A possível saída de Angelo Coronel da chapa para o Senado tem sido um tema quente nos bastidores da política baiana. A movimentação ocorreria para abrir espaço para o ministro da Casa Civil, Rui Costa (PT), que já expressou o desejo de disputar uma cadeira no Senado nas próximas eleições. Essa é uma dança das cadeiras que define não só os nomes, mas também a força política dos partidos envolvidos.
De acordo com Otto Alencar, o PSD não vai buscar uma negociação alternativa se Coronel não for indicado.

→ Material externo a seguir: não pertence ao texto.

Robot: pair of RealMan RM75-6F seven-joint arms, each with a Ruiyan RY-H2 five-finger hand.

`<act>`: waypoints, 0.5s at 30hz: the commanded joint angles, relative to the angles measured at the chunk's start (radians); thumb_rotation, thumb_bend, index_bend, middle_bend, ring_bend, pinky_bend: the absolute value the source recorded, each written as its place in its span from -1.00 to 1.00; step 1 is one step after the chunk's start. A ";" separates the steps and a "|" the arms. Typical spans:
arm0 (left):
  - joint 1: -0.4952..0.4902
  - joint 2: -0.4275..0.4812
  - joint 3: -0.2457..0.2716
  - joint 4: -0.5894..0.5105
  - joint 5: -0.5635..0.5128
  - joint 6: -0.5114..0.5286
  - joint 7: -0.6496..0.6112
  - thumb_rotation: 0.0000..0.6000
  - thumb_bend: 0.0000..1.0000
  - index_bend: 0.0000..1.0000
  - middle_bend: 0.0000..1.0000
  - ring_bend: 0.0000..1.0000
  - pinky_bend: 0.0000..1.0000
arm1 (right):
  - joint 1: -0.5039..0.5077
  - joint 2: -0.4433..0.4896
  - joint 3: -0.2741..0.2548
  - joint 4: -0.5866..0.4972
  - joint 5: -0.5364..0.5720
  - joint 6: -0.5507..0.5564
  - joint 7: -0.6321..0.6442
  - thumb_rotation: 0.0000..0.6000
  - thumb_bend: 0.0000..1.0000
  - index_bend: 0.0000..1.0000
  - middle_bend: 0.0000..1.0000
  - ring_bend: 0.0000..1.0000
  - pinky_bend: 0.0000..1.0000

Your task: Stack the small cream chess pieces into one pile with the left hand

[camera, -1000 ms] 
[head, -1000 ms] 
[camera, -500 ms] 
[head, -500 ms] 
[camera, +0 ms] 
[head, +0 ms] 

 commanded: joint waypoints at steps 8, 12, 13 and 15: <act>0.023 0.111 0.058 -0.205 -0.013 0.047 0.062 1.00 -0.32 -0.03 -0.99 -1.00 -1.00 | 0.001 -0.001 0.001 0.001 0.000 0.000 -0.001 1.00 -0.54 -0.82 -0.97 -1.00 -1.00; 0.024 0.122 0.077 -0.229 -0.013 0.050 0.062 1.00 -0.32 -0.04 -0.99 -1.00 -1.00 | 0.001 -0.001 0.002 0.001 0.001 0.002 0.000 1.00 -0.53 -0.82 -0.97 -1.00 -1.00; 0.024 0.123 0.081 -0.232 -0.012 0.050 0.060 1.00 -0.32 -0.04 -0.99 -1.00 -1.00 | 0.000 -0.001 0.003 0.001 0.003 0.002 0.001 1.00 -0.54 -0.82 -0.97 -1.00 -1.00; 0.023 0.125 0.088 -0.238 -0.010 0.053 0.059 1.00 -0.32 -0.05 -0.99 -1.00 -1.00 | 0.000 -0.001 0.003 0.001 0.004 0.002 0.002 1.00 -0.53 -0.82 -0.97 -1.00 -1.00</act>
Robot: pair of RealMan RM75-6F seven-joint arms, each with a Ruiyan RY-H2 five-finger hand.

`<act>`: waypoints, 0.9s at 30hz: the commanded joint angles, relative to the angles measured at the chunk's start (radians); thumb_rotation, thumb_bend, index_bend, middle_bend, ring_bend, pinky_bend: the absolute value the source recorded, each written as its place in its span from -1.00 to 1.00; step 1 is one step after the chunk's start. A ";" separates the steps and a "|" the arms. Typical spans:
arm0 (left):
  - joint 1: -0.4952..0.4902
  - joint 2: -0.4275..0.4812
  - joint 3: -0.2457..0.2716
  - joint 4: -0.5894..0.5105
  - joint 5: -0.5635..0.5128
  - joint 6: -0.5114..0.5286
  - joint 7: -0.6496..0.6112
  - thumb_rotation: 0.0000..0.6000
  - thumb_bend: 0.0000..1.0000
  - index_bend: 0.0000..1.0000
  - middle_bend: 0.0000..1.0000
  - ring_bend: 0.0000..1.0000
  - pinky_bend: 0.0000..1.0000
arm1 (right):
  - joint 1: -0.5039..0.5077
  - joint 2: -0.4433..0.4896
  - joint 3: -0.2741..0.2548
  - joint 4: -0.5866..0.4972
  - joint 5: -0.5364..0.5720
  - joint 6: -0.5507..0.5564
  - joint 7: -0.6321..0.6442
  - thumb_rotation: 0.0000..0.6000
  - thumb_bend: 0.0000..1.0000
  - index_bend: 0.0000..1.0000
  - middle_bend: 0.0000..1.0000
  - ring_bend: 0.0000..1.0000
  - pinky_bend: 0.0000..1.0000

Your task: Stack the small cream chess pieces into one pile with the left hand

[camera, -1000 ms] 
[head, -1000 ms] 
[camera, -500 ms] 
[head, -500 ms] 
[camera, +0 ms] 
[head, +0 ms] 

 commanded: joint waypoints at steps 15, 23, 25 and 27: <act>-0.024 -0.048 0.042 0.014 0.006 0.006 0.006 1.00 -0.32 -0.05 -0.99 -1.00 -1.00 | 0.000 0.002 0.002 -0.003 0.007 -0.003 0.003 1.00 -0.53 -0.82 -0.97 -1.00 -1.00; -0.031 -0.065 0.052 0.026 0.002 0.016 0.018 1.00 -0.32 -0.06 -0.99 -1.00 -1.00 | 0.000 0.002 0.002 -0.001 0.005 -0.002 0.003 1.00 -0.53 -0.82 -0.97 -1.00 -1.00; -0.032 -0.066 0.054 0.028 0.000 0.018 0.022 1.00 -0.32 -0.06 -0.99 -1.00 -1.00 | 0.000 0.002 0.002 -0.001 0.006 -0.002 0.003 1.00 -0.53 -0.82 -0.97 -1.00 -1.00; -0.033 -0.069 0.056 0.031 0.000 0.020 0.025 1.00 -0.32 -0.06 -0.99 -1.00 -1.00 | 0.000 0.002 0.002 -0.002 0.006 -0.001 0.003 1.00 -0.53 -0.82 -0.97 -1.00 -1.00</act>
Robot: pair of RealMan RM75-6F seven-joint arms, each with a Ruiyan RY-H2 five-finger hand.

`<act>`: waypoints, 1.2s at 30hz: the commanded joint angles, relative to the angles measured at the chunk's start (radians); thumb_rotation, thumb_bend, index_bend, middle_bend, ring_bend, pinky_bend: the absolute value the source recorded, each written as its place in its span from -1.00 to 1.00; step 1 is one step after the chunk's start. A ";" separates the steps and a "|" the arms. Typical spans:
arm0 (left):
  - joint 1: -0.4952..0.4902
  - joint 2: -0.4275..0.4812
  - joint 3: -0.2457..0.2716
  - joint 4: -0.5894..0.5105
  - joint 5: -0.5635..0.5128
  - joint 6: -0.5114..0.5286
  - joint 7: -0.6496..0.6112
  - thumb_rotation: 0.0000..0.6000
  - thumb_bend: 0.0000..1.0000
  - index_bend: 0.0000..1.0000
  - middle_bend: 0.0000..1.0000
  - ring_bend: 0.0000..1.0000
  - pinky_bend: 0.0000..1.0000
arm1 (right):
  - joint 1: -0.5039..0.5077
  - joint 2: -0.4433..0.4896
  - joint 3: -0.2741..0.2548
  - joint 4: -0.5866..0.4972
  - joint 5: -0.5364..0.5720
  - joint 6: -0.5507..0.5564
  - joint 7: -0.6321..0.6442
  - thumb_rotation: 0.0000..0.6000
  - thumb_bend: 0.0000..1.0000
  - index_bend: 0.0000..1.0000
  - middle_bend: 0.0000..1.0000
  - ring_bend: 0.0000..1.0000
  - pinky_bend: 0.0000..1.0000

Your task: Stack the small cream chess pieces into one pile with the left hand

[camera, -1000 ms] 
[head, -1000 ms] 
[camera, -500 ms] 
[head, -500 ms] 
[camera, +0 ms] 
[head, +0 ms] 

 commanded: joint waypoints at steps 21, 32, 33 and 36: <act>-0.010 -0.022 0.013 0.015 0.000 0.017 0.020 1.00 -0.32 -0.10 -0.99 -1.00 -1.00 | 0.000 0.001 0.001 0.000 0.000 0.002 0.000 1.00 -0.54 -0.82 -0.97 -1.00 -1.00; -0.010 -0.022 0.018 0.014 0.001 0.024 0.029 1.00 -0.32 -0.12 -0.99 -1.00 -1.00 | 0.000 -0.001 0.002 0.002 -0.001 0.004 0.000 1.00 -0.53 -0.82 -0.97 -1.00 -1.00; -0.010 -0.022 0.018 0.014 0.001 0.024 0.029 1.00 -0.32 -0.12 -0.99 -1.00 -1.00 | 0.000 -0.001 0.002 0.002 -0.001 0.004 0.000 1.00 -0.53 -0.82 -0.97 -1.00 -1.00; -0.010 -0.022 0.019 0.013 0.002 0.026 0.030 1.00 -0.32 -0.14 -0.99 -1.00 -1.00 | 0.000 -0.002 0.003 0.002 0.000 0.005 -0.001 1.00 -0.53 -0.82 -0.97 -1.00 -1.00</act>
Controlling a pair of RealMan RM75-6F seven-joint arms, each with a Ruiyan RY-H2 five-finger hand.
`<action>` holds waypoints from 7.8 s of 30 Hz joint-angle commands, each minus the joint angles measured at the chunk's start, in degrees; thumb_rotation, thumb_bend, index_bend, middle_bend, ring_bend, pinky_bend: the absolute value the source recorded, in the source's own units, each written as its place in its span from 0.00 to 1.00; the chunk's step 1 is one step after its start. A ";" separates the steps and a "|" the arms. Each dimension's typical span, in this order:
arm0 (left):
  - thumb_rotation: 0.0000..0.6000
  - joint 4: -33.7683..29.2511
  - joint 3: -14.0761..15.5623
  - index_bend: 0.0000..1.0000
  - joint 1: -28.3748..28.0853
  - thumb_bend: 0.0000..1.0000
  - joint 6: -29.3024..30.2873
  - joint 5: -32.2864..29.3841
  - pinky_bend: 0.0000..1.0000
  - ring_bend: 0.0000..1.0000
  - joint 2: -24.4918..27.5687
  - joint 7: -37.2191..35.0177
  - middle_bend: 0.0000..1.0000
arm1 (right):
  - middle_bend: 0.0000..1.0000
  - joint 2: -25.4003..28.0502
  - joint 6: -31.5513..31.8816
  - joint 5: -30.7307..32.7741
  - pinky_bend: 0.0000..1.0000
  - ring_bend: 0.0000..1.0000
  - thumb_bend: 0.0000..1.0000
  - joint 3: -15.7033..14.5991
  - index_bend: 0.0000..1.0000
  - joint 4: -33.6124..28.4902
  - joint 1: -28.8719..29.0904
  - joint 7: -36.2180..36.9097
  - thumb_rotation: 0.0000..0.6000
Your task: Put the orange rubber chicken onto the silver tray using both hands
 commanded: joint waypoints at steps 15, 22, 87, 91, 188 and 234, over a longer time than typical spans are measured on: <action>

Em outras palavras, não haverá um "Plano B" com outro nome do partido para a disputa do Senado, mesmo com a importância da representatividade partidária na chapa majoritária.
“O PSD só indicará um nome para a chapa, que é o de Angelo Coronel. Se, por acaso, ele não for, o partido permanece na aliança, mas não indica ninguém, para não parecer que houve troca ou compensação política”, explicou o senador em entrevista ao site Política ao Vivo, reiterando a posição do partido e a lealdade à al aliança com Jerônimo Rodrigues.
A questão de cargos sempre gera conversas, e a possível realocação de Coronel para a vaga de vice-governador também foi comentada. Angelo Coronel já havia dito que não se via nessa função. Otto Alencar, ao falar sobre o assunto, respeitou a opinião do colega e amigo.
“Eu até disse que nasci para ser vice-governador, mas respeito a opinião dele. É meu compadre, meu amigo”, disse o senador, mostrando que, apesar das diferentes posições, não há atrito ou desgaste na relação entre os dois importantes nomes do PSD na Bahia.
Essa confirmação de Otto Alencar solidifica o cenário político para a reeleição de Jerônimo Rodrigues, demonstrando que a base aliada se mantém forte e unida, mesmo diante das negociações complexas e naturais que antecedem um período eleitoral. O movimento do PSD, um partido com peso significativo na Bahia, é crucial para a composição da chapa e a estratégia da campanha do atual governador.